For many people the buses which run through rural towns and villages in the UK are a lifeline. However, with councils under increasing pressure to reduce costs and deal with significant budget cuts, some communities are being cut off by the loss of local services. A cycle of low passenger numbers, rising costs of running services and a reduction in the frequency of services is hitting rural communities the hardest.
Often, when rural buses are discussed, it is their role in enabling elderly people to remain active and involved in community life that is emphasised. However, younger people within rural communities are also increasingly feeling the impacts of cuts to services. Such restrictions can influence their social life and can limit their opportunities to find employment.
According to statistics, two-thirds of job-seekers in the UK have no access to a vehicle or cannot drive, meaning that they are reliant on public transport not only to find work but then to travel to and from work each day.

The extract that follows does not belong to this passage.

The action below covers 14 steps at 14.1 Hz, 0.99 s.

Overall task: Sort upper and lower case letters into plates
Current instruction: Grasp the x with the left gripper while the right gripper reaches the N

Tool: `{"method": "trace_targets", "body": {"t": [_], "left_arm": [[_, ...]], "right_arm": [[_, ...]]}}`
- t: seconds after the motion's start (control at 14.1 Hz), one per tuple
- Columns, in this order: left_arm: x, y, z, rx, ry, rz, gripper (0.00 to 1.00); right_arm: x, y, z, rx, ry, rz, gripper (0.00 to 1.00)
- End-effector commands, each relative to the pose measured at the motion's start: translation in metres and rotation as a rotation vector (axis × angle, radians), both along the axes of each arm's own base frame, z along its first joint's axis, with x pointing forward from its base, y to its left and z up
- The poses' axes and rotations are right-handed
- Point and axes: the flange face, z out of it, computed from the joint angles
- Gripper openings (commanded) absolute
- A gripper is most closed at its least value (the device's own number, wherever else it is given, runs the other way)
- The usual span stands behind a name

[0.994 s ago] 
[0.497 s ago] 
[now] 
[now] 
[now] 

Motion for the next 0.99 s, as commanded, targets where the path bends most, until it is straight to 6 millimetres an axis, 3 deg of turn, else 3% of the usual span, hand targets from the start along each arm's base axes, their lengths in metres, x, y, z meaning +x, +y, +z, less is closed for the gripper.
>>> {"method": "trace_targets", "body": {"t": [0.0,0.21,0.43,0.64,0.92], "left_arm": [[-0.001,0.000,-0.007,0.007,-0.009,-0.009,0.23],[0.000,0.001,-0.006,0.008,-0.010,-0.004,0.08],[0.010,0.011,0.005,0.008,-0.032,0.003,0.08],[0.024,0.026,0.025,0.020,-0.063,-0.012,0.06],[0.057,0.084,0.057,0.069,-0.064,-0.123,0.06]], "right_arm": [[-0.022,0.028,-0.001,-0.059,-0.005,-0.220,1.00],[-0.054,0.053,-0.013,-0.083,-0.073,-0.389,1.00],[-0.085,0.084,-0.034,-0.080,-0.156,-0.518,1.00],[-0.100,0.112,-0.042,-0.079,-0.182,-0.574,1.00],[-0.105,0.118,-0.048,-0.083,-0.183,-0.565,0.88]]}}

But rising costs are putting some off even finding work in the first instance; and with some modern apprenticeships paying less than £130 a week, and the cost of transport being as much as £100 a week, it is not surprising to see why some don’t think it’s worth it.

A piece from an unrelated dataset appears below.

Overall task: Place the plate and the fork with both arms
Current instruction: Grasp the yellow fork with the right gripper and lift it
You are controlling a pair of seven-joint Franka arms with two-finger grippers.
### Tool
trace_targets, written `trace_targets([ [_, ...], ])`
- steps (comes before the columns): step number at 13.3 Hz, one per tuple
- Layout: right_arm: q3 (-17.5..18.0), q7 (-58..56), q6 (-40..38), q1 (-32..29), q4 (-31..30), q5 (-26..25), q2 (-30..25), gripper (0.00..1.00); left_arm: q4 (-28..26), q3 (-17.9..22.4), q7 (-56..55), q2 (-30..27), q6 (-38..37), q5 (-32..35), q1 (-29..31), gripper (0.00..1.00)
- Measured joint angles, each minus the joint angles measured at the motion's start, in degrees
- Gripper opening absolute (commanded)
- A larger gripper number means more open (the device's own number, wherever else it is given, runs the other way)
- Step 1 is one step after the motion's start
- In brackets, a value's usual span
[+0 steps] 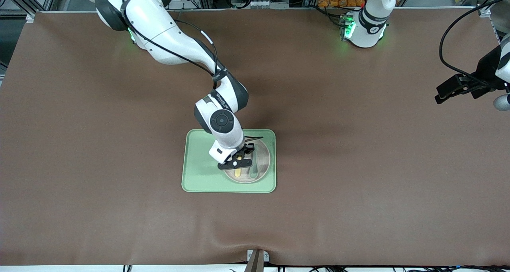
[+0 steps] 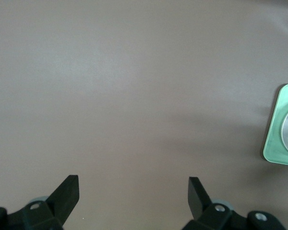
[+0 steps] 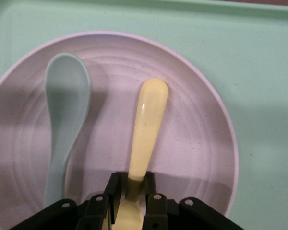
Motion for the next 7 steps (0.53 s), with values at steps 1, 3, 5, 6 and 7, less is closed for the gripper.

Councils and members of the public will have to come to terms with the fact that there is just less to spend, and transport, in many instances, is not top of the spending agenda (despite generating £5 for every £1 invested for local economies). This is particularly the case when up to 70% of the councils’ already-reduced budget is pre-allocated to fund statutory services. This means that councils and communities have to be smarter with how they spend their money and look at alternative methods to fund and run bus services within rural communities. Potential strategies which have been considered by local authorities already are:
- Focusing on key routes and securing funding for them
- Putting routes out to tender for private firms to run (although they tend to only take on the most profitable routes, leaving people even more isolated – of the 56 million miles which have been lost in rural bus services, only 13 million miles of that has subsequently been taken up and run by private bus companies)

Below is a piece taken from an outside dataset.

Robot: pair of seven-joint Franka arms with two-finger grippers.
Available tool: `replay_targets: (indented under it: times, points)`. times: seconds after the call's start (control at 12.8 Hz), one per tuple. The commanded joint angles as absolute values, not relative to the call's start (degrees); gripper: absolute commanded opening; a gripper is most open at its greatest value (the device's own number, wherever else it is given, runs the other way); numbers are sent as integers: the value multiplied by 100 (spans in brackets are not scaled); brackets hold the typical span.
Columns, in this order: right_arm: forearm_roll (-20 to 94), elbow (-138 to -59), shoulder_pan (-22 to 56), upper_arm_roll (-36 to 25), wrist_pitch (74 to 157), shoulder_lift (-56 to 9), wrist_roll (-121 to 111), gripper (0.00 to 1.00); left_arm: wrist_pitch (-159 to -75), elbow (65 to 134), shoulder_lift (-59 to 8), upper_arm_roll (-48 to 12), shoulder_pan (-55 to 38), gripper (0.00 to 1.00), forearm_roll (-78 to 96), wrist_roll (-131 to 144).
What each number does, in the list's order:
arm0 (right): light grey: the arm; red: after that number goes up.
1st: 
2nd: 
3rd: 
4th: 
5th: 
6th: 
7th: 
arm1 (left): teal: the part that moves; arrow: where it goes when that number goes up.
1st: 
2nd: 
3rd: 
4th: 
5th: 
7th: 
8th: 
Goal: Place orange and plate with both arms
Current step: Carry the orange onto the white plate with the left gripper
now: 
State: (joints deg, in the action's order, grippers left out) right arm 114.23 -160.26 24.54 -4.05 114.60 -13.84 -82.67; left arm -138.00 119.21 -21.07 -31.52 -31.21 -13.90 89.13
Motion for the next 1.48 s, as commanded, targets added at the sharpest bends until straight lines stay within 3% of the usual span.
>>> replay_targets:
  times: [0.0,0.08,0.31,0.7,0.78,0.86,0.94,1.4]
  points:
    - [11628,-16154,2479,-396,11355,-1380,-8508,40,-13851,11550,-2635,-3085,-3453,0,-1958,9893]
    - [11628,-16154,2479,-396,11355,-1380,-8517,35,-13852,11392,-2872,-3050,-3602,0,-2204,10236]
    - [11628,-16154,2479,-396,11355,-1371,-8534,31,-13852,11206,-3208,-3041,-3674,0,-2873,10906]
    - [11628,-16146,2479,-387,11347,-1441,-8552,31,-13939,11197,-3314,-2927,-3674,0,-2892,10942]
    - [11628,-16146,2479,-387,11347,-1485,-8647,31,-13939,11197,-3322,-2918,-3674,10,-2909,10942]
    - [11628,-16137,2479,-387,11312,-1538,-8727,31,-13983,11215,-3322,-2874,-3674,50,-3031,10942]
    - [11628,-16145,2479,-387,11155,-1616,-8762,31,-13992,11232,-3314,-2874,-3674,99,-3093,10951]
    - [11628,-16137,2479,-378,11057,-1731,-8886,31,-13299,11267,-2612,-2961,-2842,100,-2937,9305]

- Increasing fares, which has its limitations due to the number of bus users who are exempt from paying fares through the use of a concessions card.
- Providing an on demand mini bus service which only runs and stops when required
- Promoting or supporting the creation of a community bus service
In addition to this, despite funding difficulties, advances in digital transportation technology are making rural routes more and more accessible and cheaper to run in the long term. The proposed roll out of contactless technology by 2020, described by the Transport Secretary as the “smart ticketing revolution”, is helping to build a modern, affordable transport network that provides better, more cost efficient journeys for bus users. It is possible that this can be used in rural areas to promote the remaining bus services, and increase their accessibility to all users. The long term savings made by going “contactless” could then be reinvested into routes.
Real-time passenger information provided by companies like Cloud Amber can be another particularly effective solution for increasing passenger usage in rural areas where buses are less frequent. This increases passenger confidence that a bus is on its way and therefore use increases, leading to a more robust service requiring fewer subsidies.
There is a recognition that bus services in rural communities can have a positive environmental and economic impact. Effective saving without cutting services may be possible, whether that is through: long term strategic or community based planning; flexible services, able to integrate digital technology to drive passenger use; or the development of services and routes which are robust enough to run on reduced funding.
The effect of transport cuts on rural communities shows us that transport is about more than vehicles and logistics; it is about connections: allowing people to form and maintain them; allowing communities to be sustainable and to grow; giving young people the chance to maximize potential; enabling older people to remain engaged and active, with a reduced risk of social isolation. Potential solutions are available and councils now faced with reduced funding will have to consider the best of these options for their local areas.